Material for the task:
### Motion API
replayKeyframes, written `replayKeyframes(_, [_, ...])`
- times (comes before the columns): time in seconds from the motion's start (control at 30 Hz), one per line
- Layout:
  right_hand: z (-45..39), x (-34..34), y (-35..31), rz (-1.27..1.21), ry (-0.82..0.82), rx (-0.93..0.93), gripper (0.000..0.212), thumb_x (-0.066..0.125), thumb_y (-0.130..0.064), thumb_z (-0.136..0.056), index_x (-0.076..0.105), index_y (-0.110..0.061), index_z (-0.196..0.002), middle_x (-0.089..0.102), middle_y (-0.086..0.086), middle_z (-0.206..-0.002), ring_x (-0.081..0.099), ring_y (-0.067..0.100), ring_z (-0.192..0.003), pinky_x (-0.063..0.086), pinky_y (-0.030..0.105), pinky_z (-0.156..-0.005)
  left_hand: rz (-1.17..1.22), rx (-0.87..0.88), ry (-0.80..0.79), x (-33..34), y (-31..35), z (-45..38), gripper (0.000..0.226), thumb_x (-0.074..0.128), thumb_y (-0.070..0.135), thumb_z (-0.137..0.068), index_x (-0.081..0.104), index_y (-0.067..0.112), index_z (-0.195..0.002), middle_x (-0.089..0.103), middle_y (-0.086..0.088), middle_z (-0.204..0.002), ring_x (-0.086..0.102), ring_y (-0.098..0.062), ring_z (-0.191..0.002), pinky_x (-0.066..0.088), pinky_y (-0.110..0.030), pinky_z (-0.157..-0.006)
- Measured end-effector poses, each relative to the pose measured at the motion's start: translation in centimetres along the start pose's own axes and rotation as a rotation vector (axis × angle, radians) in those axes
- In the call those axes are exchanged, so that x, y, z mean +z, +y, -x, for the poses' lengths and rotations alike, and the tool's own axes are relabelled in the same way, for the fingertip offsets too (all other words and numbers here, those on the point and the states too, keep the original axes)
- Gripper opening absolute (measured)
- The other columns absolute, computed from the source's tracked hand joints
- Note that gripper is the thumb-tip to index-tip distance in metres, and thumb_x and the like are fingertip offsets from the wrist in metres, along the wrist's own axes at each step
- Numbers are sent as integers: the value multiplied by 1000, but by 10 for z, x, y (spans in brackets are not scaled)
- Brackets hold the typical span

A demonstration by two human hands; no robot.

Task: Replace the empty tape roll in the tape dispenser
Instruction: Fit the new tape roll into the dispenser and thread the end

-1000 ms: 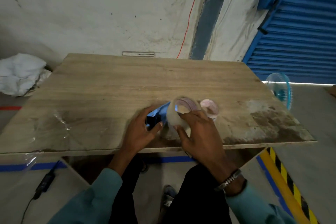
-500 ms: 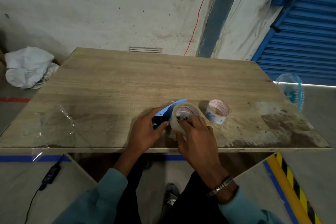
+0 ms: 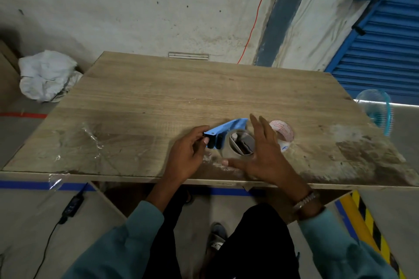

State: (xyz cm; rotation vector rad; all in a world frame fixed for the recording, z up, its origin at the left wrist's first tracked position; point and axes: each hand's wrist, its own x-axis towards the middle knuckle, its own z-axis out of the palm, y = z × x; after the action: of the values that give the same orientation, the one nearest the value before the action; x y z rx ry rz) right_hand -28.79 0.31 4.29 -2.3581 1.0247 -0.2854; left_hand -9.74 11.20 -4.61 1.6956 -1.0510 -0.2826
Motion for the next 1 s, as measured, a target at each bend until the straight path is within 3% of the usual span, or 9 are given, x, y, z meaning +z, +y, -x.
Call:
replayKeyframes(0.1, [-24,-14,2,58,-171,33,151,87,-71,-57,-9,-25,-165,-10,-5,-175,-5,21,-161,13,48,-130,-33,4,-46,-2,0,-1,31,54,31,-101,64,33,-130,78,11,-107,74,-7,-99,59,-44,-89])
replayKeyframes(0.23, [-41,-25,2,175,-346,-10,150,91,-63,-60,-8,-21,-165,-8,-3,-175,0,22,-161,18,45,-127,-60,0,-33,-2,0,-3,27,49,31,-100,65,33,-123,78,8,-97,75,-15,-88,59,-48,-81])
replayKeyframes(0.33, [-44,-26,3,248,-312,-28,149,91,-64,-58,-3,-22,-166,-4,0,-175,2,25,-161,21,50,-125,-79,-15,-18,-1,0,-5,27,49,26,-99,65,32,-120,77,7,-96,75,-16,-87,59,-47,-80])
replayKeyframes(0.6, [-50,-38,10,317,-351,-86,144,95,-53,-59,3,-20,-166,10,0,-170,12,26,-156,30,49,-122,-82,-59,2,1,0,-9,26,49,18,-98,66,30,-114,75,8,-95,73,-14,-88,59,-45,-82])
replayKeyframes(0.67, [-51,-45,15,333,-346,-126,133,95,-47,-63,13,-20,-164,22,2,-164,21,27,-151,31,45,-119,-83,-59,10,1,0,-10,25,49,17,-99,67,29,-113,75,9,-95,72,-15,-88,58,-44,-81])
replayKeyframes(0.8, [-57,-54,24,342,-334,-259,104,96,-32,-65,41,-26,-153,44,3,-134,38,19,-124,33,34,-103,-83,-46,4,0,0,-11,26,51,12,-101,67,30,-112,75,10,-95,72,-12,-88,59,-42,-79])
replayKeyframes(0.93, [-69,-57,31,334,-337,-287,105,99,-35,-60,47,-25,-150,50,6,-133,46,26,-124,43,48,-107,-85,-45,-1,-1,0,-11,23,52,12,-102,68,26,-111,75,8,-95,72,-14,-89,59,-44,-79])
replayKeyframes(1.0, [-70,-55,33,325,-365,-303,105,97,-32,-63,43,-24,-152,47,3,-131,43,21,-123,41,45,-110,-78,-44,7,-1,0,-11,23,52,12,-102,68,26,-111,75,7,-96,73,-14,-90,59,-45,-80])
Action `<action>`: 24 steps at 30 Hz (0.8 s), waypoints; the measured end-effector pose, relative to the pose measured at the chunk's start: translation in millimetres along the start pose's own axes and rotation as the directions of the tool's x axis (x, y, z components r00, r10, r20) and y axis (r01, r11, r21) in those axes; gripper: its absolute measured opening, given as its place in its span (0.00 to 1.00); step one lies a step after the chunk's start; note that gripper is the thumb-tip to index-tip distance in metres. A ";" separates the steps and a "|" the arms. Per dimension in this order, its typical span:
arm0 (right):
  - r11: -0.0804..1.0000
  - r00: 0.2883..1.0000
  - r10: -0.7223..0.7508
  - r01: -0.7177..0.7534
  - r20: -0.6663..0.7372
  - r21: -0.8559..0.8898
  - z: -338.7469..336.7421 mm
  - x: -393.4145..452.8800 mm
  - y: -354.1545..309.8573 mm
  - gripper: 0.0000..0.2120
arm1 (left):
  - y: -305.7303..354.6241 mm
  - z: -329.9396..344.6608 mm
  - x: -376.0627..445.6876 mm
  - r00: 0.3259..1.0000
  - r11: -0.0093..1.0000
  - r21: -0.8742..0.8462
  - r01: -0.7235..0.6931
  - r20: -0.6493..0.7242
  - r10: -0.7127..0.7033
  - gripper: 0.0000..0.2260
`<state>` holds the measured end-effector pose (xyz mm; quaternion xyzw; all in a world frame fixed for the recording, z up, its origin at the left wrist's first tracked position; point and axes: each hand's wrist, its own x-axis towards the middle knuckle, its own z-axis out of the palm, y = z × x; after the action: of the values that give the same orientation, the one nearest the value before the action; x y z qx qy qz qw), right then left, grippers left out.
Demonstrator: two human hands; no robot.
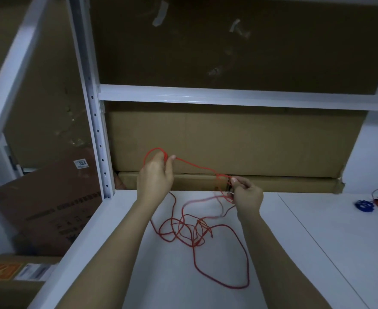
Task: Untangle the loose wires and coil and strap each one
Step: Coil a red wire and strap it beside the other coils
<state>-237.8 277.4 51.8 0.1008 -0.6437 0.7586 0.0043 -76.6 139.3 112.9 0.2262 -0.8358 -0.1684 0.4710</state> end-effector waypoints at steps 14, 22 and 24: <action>0.799 0.775 -0.252 0.505 0.580 -0.328 25.4 0.9 -71.0 0.14 | 27.5 -10.7 46.3 1.000 1.000 0.016 -0.018 0.018 0.018 0.18; 0.992 0.617 -0.124 0.099 0.777 0.080 28.9 -20.6 -99.5 0.09 | 53.1 -22.7 84.7 0.997 0.996 0.068 -0.058 -0.049 0.062 0.18; 0.987 0.703 -0.152 0.071 0.695 0.144 32.4 -14.2 -112.2 0.09 | 57.8 -26.1 91.6 0.995 0.995 0.068 -0.068 -0.062 0.072 0.18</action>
<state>-203.7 266.7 163.9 0.4207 -0.5482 0.6945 -0.2006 -108.3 137.0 219.7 0.2173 -0.8328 -0.1170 0.4956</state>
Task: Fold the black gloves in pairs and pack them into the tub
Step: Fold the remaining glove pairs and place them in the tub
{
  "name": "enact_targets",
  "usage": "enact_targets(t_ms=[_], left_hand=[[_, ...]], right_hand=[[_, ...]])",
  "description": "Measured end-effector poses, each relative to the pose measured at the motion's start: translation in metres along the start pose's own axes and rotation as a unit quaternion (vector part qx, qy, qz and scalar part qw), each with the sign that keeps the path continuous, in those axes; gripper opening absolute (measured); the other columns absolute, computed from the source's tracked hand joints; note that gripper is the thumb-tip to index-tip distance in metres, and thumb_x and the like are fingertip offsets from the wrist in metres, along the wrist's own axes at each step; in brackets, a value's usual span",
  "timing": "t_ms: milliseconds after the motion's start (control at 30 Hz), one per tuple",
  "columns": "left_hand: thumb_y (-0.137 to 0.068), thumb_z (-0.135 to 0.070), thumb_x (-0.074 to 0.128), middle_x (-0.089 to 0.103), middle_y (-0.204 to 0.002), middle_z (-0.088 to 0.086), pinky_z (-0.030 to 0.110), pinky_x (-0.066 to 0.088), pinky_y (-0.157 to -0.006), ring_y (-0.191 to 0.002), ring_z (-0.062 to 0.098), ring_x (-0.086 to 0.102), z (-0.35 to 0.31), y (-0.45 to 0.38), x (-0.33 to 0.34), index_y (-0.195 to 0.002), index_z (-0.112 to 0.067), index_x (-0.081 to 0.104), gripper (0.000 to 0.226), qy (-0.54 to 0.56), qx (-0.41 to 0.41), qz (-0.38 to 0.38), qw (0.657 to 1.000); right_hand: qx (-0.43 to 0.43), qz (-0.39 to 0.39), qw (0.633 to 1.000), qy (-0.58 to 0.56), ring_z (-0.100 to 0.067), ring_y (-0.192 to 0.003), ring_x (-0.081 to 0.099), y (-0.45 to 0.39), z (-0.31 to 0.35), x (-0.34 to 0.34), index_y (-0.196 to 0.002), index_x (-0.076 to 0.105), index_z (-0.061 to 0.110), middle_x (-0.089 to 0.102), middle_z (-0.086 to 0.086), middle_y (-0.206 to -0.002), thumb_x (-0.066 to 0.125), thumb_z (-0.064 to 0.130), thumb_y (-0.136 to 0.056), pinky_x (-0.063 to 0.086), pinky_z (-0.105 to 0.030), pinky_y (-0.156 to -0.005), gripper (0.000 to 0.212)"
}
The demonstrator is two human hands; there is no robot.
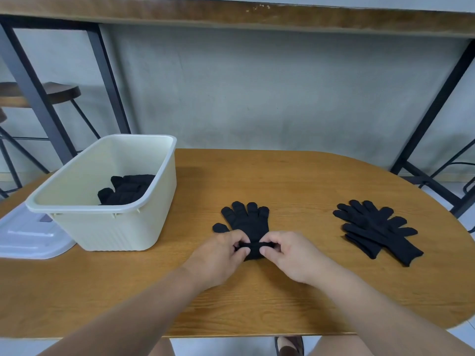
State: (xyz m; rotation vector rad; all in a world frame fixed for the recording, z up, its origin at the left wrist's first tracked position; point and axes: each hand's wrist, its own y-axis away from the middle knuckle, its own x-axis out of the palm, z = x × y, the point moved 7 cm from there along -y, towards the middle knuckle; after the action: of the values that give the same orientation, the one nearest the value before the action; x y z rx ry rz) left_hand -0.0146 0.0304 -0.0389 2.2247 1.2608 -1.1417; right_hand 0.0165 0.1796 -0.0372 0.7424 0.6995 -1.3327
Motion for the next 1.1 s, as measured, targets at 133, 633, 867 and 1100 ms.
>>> enact_targets(t_ms=[133,633,867,1100], left_hand=[[-0.098,-0.034,0.050,0.053,-0.067,-0.010,0.025,0.043,-0.056,-0.057,0.006,0.047,0.003,-0.002,-0.001,-0.101,-0.030,0.057,0.009,0.016,-0.030,0.010,0.999],[-0.100,-0.033,0.045,0.059,-0.090,-0.003,0.025,0.040,-0.062,-0.077,0.013,0.054,0.016,-0.021,0.001,-0.101,-0.025,0.056,0.014,-0.072,-0.108,-0.025,0.991],[-0.093,-0.029,0.058,0.049,-0.100,-0.009,0.032,0.050,-0.076,-0.085,0.013,0.054,0.016,-0.020,-0.003,-0.097,-0.025,0.051,0.009,-0.063,-0.083,-0.063,0.993],[-0.101,-0.027,0.042,0.057,-0.109,-0.007,0.032,0.049,-0.081,-0.094,0.015,0.057,0.001,-0.021,0.003,-0.110,-0.022,0.063,0.023,-0.173,0.027,-0.011,0.984]], right_hand=[[0.021,-0.005,0.998,-0.054,-0.007,-0.062,0.051,-0.005,0.000,0.000,-0.094,0.065,0.033,0.058,0.010,-0.070,0.058,0.035,-0.096,0.046,-0.026,-0.064,0.008],[0.133,-0.040,0.985,-0.105,-0.011,-0.059,0.054,-0.026,-0.013,0.010,-0.085,0.062,0.027,0.058,0.006,-0.068,0.062,0.039,-0.094,0.041,-0.025,-0.057,0.015],[0.156,-0.072,0.985,-0.020,-0.017,-0.066,0.059,-0.030,-0.016,0.010,-0.087,0.048,0.029,0.061,0.004,-0.075,0.067,0.044,-0.088,0.048,-0.033,-0.062,0.024],[-0.001,-0.096,0.990,0.100,-0.010,-0.073,0.051,-0.026,0.014,0.005,-0.083,0.057,0.032,0.052,0.013,-0.086,0.057,0.027,-0.096,0.047,-0.028,-0.063,0.014]])
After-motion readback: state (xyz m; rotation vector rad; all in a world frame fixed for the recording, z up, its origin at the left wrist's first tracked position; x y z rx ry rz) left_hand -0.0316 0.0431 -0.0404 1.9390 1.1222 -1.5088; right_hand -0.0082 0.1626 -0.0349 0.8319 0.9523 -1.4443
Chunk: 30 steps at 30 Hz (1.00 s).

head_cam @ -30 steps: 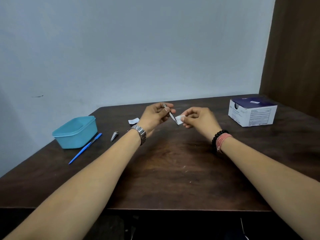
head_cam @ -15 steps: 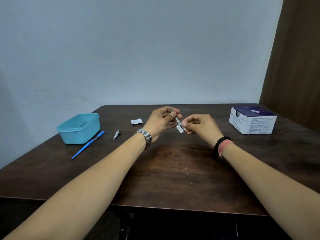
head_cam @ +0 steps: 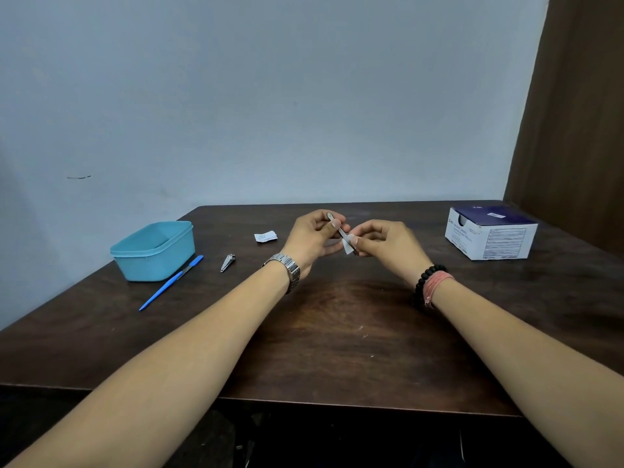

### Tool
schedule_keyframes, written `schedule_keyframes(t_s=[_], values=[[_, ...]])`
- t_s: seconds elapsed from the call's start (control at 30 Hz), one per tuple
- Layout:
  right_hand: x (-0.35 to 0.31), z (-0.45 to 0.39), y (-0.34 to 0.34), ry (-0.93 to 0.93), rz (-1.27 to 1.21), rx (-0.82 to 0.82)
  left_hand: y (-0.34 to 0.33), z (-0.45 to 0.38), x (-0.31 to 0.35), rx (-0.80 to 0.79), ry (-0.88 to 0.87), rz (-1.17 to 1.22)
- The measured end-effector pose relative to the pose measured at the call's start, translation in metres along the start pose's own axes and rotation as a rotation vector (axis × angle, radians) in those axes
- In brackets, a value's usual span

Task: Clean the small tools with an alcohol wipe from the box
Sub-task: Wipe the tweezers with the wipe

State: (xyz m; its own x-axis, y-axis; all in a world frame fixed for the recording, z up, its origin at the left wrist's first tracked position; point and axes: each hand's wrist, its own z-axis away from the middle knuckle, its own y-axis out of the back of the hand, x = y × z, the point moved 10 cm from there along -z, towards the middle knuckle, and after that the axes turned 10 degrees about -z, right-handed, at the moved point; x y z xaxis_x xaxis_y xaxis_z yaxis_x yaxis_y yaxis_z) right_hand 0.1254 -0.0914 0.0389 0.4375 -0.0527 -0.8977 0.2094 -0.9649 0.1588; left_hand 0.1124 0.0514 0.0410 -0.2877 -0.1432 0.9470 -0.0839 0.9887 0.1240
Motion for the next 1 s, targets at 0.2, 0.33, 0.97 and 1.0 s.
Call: schedule_keyframes(t_s=[0.2, 0.33, 0.97, 1.0], values=[[-0.019, 0.006, -0.008, 0.121, 0.301, 0.012, 0.001, -0.001, -0.008, 0.076, 0.037, 0.064], [-0.024, 0.006, -0.011, 0.201, 0.431, 0.022, 0.0, 0.0, -0.01, 0.103, 0.061, 0.111], [-0.017, 0.005, 0.01, 0.115, 0.243, 0.14, 0.004, 0.0, -0.009, 0.152, 0.055, -0.063], [-0.016, 0.005, 0.01, 0.108, 0.23, 0.135, 0.003, 0.0, -0.009, 0.145, 0.055, -0.065]])
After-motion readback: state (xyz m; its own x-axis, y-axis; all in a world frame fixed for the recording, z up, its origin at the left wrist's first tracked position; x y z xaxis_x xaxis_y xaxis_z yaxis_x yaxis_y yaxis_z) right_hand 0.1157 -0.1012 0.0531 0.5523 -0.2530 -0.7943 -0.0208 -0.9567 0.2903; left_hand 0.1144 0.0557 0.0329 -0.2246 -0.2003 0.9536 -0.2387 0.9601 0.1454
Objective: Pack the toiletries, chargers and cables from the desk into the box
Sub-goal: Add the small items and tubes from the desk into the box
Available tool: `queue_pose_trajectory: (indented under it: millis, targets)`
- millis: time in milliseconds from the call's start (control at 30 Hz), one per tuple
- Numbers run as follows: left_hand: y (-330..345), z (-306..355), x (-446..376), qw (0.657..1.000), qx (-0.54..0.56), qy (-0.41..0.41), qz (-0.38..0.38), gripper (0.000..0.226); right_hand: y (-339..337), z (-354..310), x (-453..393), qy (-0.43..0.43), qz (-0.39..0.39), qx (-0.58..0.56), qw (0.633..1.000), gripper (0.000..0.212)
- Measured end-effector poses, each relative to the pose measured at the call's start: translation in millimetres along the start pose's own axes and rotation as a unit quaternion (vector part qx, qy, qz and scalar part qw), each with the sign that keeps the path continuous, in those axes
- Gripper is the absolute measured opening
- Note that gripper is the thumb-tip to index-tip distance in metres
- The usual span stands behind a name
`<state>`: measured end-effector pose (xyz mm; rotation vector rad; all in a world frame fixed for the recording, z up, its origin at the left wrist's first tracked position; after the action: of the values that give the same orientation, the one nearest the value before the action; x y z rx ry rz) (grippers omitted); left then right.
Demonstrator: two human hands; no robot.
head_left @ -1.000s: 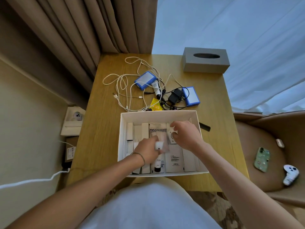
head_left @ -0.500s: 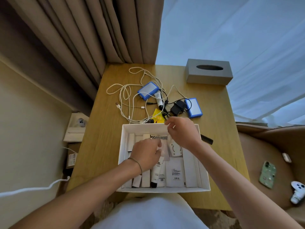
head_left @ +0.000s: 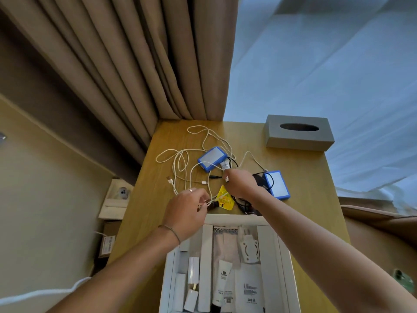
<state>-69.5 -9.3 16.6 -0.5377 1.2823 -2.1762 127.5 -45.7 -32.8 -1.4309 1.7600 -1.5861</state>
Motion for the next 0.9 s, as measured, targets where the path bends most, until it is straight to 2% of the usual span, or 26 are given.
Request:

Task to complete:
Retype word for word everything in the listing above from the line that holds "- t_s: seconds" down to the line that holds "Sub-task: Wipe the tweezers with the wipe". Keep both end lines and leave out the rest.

Task result:
- t_s: seconds elapsed from the call's start (control at 30 Hz), one per tuple
- Layout:
  right_hand: x (-0.35 to 0.31), z (-0.45 to 0.39), y (-0.34 to 0.34), ry (-0.93 to 0.93), rz (-1.27 to 1.21), rx (-0.82 to 0.82)
  left_hand: y (-0.34 to 0.33), z (-0.45 to 0.38), x (-0.31 to 0.35), rx (-0.80 to 0.79), ry (-0.88 to 0.87), rz (-1.17 to 1.22)
- The measured end-effector pose relative to the pose measured at the call's start, translation in metres along the start pose's own axes and rotation as a rotation vector (axis × angle, radians) in those axes
- In brackets, a value's usual span

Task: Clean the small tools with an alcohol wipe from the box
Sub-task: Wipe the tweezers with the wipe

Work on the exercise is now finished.